Zwei Spannungsfelder wurden in der Diskussion hervorgehoben: die Aufgaben- und somit auch die Prüfungskultur. Der Umgang mit KI muss damit auch selbst zum Lerngegenstand werden («learning how to ask»). Chancen werden vor allem dort gesehen, wo KI Lernprozesse entlasten und unterstützen kann. Der Fokus richtet sich dann stärker auf Reflexionsfähigkeiten durch Vergleichen mit fachdidaktischen Kriterien oder das Interpretieren von Lösungen. Aber auch das Entwickeln von Fachsprache bzw. kindgerechter Sprache könnte mit KI gefördert werden. Wünschenswert wären KI-Systeme, die man selbst trainieren kann und auch Systeme, die adressatenorientiert sind. Dozierende befinden sich dabei selbst in einem Lernprozess, der zeitgleich zu dem der Studierenden abläuft.

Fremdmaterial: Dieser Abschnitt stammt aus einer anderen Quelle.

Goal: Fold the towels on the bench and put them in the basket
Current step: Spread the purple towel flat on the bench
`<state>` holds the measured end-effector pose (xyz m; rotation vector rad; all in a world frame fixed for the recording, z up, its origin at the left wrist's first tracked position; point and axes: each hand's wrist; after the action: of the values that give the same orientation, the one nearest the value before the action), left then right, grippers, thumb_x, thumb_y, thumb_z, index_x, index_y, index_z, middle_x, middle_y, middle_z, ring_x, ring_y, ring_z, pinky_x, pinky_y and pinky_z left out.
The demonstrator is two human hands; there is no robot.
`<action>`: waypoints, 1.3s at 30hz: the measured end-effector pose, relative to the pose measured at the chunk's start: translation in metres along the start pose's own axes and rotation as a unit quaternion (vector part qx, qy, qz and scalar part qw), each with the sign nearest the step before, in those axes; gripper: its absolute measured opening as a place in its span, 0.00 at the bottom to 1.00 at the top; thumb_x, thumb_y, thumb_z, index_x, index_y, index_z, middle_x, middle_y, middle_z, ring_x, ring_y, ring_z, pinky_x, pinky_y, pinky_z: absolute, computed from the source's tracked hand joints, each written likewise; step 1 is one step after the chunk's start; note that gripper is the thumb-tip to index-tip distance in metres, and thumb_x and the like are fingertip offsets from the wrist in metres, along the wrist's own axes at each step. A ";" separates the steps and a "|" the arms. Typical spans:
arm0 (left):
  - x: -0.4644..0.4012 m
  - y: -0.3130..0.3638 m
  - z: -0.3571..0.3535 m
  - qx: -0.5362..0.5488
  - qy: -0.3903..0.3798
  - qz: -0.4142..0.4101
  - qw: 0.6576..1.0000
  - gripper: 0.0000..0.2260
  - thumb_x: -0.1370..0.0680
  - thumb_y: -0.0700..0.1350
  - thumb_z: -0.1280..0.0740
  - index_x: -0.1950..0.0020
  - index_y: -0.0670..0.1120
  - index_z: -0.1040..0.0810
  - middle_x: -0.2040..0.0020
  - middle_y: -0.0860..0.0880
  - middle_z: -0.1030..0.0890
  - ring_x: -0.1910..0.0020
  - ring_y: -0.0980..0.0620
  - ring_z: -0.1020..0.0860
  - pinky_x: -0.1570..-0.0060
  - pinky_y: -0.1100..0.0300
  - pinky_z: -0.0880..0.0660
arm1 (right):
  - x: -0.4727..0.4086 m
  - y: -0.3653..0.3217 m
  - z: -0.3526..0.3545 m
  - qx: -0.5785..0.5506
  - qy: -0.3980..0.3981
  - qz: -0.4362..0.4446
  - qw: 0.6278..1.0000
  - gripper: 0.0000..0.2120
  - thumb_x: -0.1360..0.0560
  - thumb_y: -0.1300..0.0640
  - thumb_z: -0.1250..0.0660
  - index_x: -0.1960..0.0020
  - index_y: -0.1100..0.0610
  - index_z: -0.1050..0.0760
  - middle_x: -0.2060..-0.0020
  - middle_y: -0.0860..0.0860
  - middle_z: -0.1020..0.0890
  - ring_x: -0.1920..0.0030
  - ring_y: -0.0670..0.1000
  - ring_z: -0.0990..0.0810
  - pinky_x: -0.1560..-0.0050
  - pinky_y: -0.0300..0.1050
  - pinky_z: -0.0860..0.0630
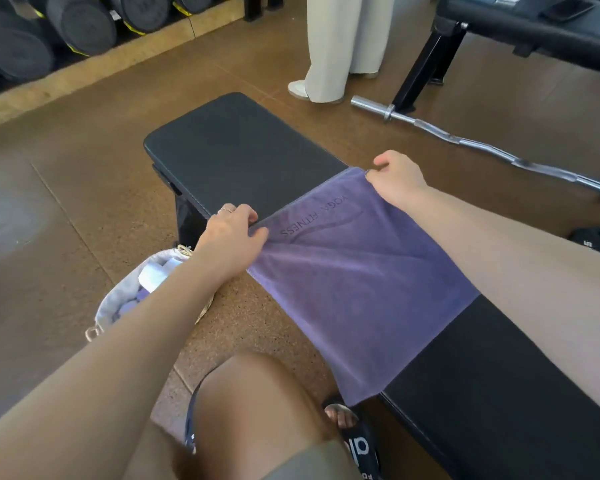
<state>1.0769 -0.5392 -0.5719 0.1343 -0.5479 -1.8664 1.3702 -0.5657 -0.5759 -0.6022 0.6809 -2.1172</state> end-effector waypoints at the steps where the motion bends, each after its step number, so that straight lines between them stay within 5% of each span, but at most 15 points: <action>1: -0.001 -0.002 -0.001 -0.010 0.007 -0.004 1.000 0.14 0.21 0.49 0.35 0.38 0.45 0.24 0.42 0.43 0.25 0.39 0.40 0.27 0.37 0.50 0.30 | -0.006 -0.004 -0.001 0.002 -0.007 -0.013 1.000 0.21 0.20 0.55 0.37 0.28 0.56 0.29 0.32 0.53 0.24 0.33 0.55 0.25 0.40 0.43 0.30; 6: -0.005 -0.009 0.001 -0.044 -0.005 -0.012 0.999 0.08 0.22 0.47 0.34 0.45 0.45 0.27 0.47 0.44 0.25 0.46 0.41 0.26 0.46 0.49 0.27 | -0.021 -0.014 -0.002 0.014 -0.022 -0.035 0.999 0.20 0.23 0.64 0.35 0.32 0.67 0.26 0.33 0.63 0.24 0.32 0.63 0.26 0.31 0.58 0.28; 11: -0.011 -0.016 0.003 -0.019 -0.013 -0.021 1.000 0.04 0.22 0.45 0.34 0.50 0.46 0.26 0.49 0.44 0.22 0.49 0.44 0.25 0.53 0.56 0.32 | -0.027 -0.014 -0.003 0.007 -0.003 0.000 1.000 0.17 0.23 0.64 0.36 0.36 0.56 0.20 0.37 0.53 0.20 0.35 0.55 0.23 0.41 0.41 0.28; 21: -0.015 -0.018 0.008 -0.008 -0.012 -0.032 0.999 0.03 0.22 0.43 0.33 0.54 0.46 0.26 0.54 0.47 0.21 0.53 0.48 0.26 0.56 0.58 0.36 | -0.038 -0.006 -0.012 -0.014 -0.007 0.034 0.999 0.07 0.21 0.58 0.39 0.44 0.55 0.27 0.56 0.47 0.25 0.52 0.49 0.27 0.59 0.41 0.32; 26: -0.012 -0.017 0.012 0.010 -0.006 -0.036 0.999 0.03 0.23 0.43 0.32 0.55 0.46 0.25 0.59 0.52 0.23 0.55 0.50 0.26 0.60 0.59 0.35 | -0.039 -0.013 -0.003 -0.017 -0.063 0.034 0.997 0.08 0.23 0.58 0.38 0.48 0.61 0.25 0.56 0.49 0.24 0.53 0.51 0.28 0.56 0.45 0.32; 30: -0.012 -0.017 0.011 0.008 -0.006 -0.040 0.999 0.03 0.23 0.43 0.33 0.56 0.47 0.25 0.60 0.53 0.23 0.55 0.50 0.26 0.60 0.59 0.35 | -0.043 -0.019 0.003 -0.031 -0.121 -0.001 0.992 0.04 0.24 0.58 0.35 0.53 0.52 0.21 0.51 0.50 0.20 0.52 0.51 0.24 0.55 0.45 0.29; 39: -0.016 -0.021 0.012 0.017 -0.010 -0.039 0.999 0.03 0.23 0.43 0.32 0.55 0.46 0.24 0.59 0.51 0.22 0.56 0.51 0.26 0.64 0.68 0.35 | -0.043 -0.006 -0.013 -0.148 -0.081 -0.009 0.986 0.05 0.23 0.56 0.31 0.49 0.54 0.18 0.52 0.50 0.18 0.53 0.50 0.21 0.53 0.43 0.25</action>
<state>1.0601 -0.5158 -0.5734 0.1619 -0.5947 -1.9366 1.3829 -0.5242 -0.5900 -0.9338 0.9084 -1.9711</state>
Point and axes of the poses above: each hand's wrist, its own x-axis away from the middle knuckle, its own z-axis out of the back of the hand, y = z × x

KI im Zusammenhang mit der berufspraktischen Ausbildung
Positive Möglichkeiten für die berufspraktische Ausbildung wurden bei Einsatzmöglichkeiten beispielsweise im Zusammenhang mit Unterrichtsplanung und Sachanalysen diskutiert.
Interessant scheint KI auch im Zusammenhang mit Diagnoseinstrumenten zu sein. Diesbezüglich wären entsprechende, fachdidaktische Entwicklungsprojekte wünschenswert. Der Einsatz von KI in der Berufspraktischen Ausbildung kann sinnvoll sein, um mehr Zeit für Reflexion zu haben und weniger für das Handwerk (z.B. Erstellen von Sachanalysen). Dies setzt aber voraus, dass die grundlegenden Fähigkeiten von Studierenden vorhanden sein müssen, um den kritischen Blick gegenüber dem Einsatz und der Inhalte der Technik zu schärfen. Unabhängig vom Einsatz von KI in der berufspraktischen Ausbildung geht es darum, guten Unterricht zu ermöglichen.

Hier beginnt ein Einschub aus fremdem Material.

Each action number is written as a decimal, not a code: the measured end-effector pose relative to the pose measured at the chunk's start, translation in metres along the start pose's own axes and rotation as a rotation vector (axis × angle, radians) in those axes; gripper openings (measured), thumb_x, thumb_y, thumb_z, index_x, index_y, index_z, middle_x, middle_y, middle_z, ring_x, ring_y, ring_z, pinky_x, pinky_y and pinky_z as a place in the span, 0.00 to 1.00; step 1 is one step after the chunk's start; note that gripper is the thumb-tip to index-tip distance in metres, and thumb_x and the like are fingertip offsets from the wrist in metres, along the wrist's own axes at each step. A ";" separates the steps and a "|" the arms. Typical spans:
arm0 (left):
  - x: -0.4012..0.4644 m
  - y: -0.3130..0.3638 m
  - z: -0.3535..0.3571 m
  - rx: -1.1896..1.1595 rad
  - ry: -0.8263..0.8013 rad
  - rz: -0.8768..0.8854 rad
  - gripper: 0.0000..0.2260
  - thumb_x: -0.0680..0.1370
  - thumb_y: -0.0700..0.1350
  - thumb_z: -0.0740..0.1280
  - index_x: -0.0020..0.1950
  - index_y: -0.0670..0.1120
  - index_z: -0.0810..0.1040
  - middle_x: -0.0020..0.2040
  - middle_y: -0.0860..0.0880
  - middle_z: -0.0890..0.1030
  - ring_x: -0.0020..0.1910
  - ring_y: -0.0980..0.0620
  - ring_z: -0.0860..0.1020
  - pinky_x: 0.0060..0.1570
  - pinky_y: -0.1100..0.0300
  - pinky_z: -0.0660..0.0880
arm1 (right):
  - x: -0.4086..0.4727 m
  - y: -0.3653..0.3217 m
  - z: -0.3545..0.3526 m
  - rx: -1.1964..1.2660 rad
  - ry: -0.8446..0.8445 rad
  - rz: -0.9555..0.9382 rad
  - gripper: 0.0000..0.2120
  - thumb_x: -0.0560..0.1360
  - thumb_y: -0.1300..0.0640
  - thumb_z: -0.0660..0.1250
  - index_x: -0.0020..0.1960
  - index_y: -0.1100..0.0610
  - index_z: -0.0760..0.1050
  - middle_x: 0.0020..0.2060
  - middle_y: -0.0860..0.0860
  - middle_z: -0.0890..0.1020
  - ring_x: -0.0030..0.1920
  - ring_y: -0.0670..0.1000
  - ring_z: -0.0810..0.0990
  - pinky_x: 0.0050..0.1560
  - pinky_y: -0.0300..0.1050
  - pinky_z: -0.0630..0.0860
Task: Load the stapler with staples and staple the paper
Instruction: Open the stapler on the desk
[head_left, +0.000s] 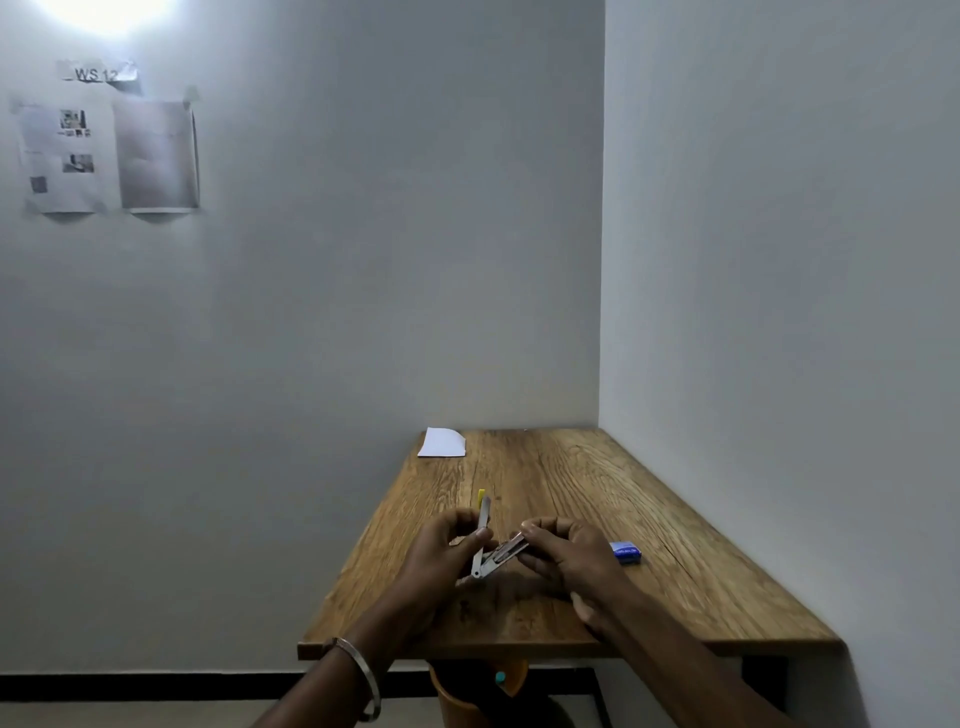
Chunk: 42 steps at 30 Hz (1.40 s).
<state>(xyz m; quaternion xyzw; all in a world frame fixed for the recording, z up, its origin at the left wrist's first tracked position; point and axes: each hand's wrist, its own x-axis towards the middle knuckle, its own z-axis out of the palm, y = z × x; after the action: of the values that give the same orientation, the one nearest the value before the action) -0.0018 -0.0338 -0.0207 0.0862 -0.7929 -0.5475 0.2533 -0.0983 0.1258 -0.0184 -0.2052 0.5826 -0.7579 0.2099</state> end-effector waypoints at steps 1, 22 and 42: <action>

KI in der mathematikdidaktischen Forschung
Diskutiert wurde, was diese Möglichkeiten bedeuten für die Betreuung und das Forschungshandwerk von Nachwuchskräften. Zentrale Fragen waren: Wie können wir sicherstellen, dass Doktorand:innen trotz KI-gestützter Auswertung der Daten das statistische Handwerk lernen und verstehen, welches hinter den Auswertungen ihrer Daten steht? Kann die KI-gestützte Auswertung der Daten den Fokus der Doktorierenden auf die fachdidaktischen Inhalte lenken und so zu vertieften Kompetenzen und Diskussionen führen?

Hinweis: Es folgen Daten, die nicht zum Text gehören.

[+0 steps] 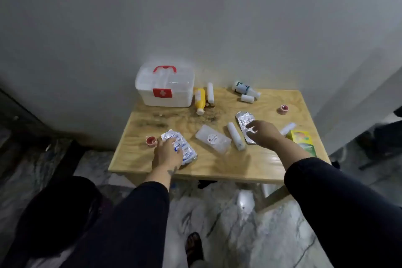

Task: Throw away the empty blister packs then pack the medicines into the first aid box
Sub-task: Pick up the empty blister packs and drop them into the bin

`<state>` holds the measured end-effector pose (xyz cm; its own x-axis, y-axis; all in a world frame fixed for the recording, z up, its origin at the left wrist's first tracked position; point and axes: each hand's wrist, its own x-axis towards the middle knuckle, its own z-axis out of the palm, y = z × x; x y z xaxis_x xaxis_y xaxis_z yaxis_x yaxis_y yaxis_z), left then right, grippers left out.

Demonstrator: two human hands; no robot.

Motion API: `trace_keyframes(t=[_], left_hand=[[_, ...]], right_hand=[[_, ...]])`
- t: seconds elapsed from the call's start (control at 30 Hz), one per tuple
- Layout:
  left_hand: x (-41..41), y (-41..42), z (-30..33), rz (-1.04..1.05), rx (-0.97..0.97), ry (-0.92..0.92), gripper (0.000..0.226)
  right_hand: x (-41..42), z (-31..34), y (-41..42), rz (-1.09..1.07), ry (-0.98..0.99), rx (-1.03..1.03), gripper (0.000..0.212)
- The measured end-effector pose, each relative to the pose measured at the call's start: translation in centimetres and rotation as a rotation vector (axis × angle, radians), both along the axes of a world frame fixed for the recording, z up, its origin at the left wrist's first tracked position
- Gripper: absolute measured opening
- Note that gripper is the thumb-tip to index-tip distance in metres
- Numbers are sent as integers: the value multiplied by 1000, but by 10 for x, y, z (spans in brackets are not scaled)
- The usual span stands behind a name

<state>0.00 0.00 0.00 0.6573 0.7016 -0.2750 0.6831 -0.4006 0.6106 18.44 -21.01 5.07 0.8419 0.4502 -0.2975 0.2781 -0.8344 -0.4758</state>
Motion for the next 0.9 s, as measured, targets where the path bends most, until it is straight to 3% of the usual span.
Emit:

Eine Herausforderung wird auch im Zusammenhang mit Reviews und möglichen Fake-Daten und -Auswertungen bei Manuskripten gesehen: Wie können wir sicherstellen, dass (publizierte) Forschungsergebnisse datengestützt und korrekt sind? Wird es vermehrt Fake-Forschung geben, und wie kann man diese erkennen? Ist es möglich, einen Verhaltenskodex oder eine gemeinsame Haltung in der Forschungsgemeinschaft zu etablieren? Gibt es derzeit einen Forschungs-Verhaltenskodex, und worin bestünde der Unterschied zu einem neuen? Das dritte Diskussionsthema kreiste um die Definition von KI und inwiefern KI wirklich als kreative Intelligenz betrachtet werden kann.
KI in der Schule
Eine Gruppe von Lehrpersonen beschäftigte sich mit den Tools und ihrem möglichen Einsatz in der Schule.
Fazit
Ein anregender Abend mit engagierten und interessanten Diskussionen! Allen herzlichen Dank dafür.